Mais oui,” said Marguerite. “Valerie has made the day sweet.”

With great solemnity, they drank to her.

After dessert, the men left the room to watch TV. Valerie gave her gift to Marguerite, who lifted the box and smiled. “You can’t fool me,” she said. “I know what it is.”

“Rocks,” said Valerie. “Seashells.”

“You bought it where?”

Valerie hesitated. “L’Usine de la Paix. I think.”

“That store has been closed for months,” said Marguerite.

“Maybe some other.”

“I know all the pottery shops in town. That one went out of business.”

Marguerite was so vehement that Valerie thought she’d offended her.

“I picked up their business card at the fromagerie,” she said.

“There is no one at that address,” Marguerite insisted. “I tell you, I drove by only yesterday.

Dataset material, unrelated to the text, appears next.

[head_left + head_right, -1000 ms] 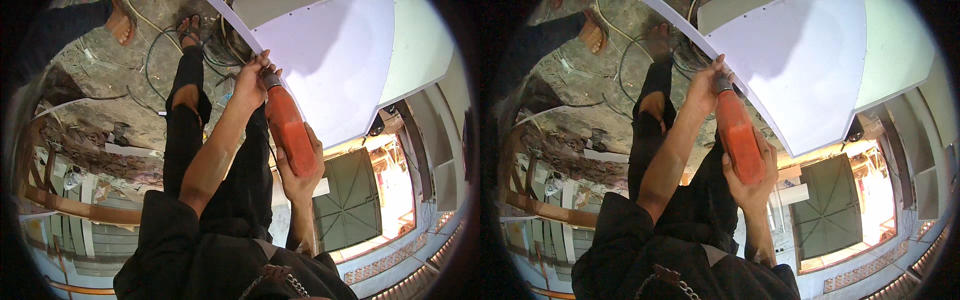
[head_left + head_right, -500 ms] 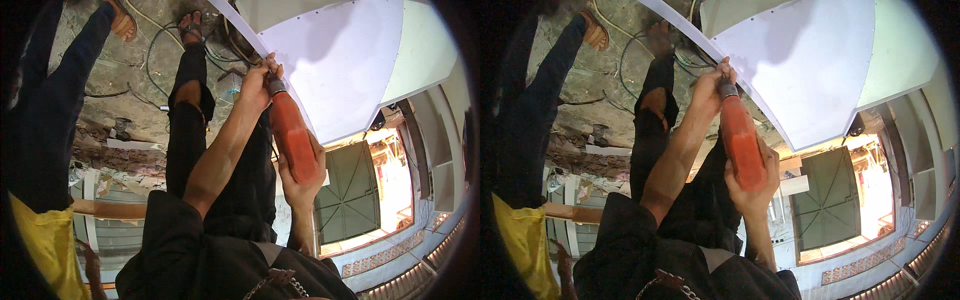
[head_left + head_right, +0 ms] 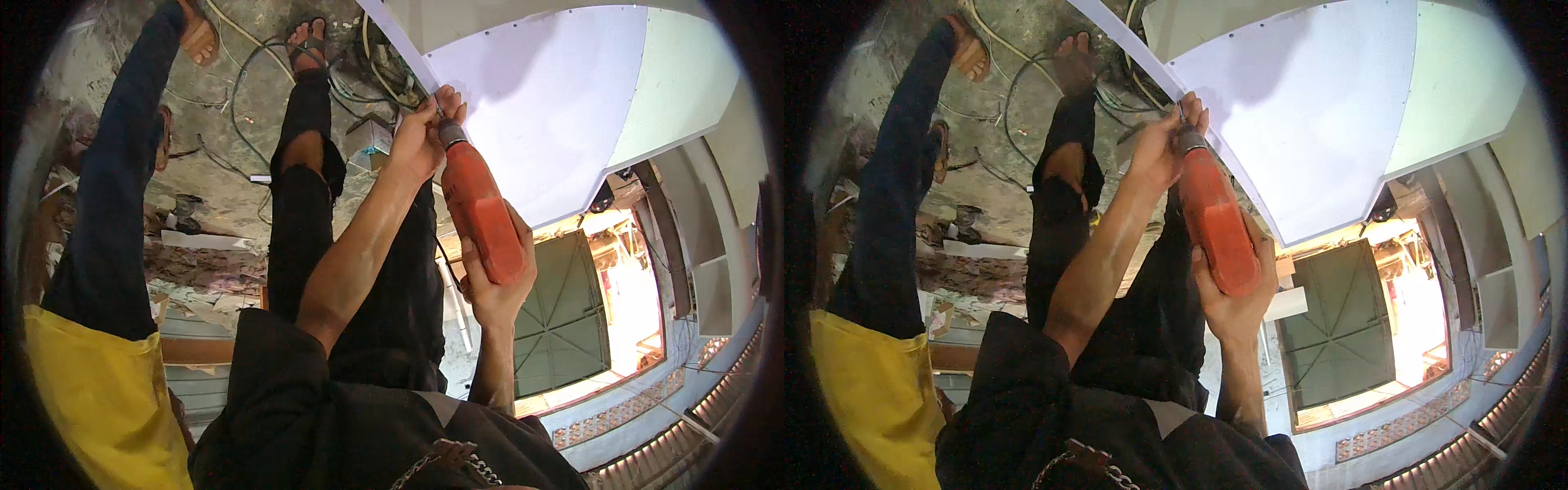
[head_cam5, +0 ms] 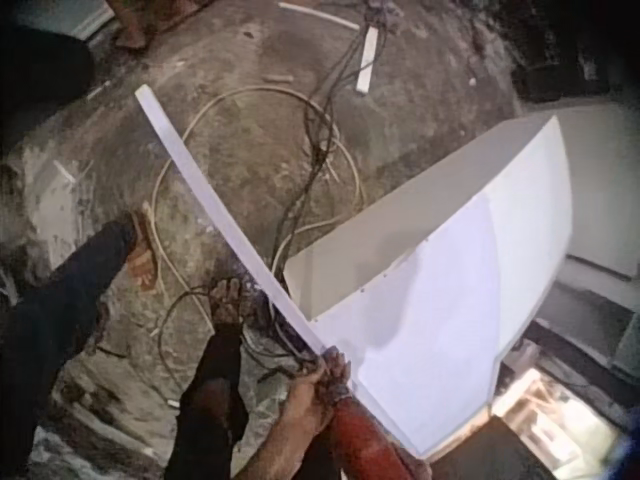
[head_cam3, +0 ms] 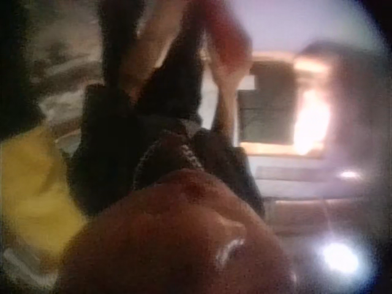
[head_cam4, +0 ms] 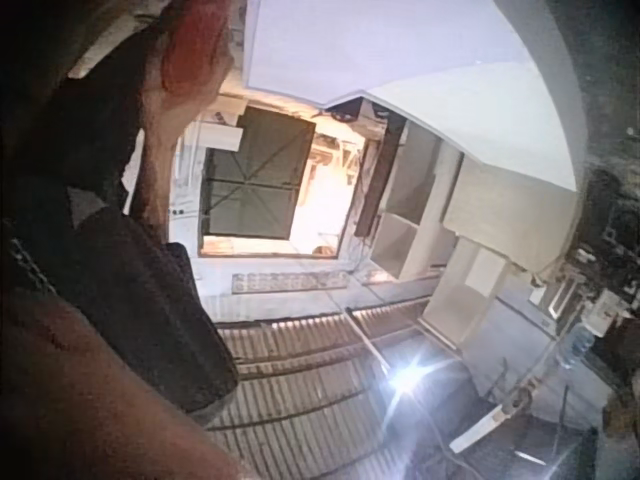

The store’s boarded up.”

“Never mind where I bought it.”

I’m so sorry, ma chère,” said Marguerite. “I’m getting carried away.”

She unwrapped the gift, and from the tissue paper, she removed the blue-black vessel with its shimmering glaze, its rings tapering into a neck as graceful as a swan’s.

“Alive,” said Marguerite. “C’est extraordinaire.”

Mon Dieu, it glows in the dark,” said Lisette.

Marguerite turned the pot around, gazing at it with a practiced eye. “This potter is a genius,” she said.

I am sure it was Gerard’s, the most beautiful object in his room. It shone with incandescent fire. Ora’s dead, he told me.

At that moment, Valerie saw a shadow. Silent as a cat, the gendarme moved through the hallway to the stairs, his kepi on his head, his back straight. He seemed in a hurry, anxious to disappear.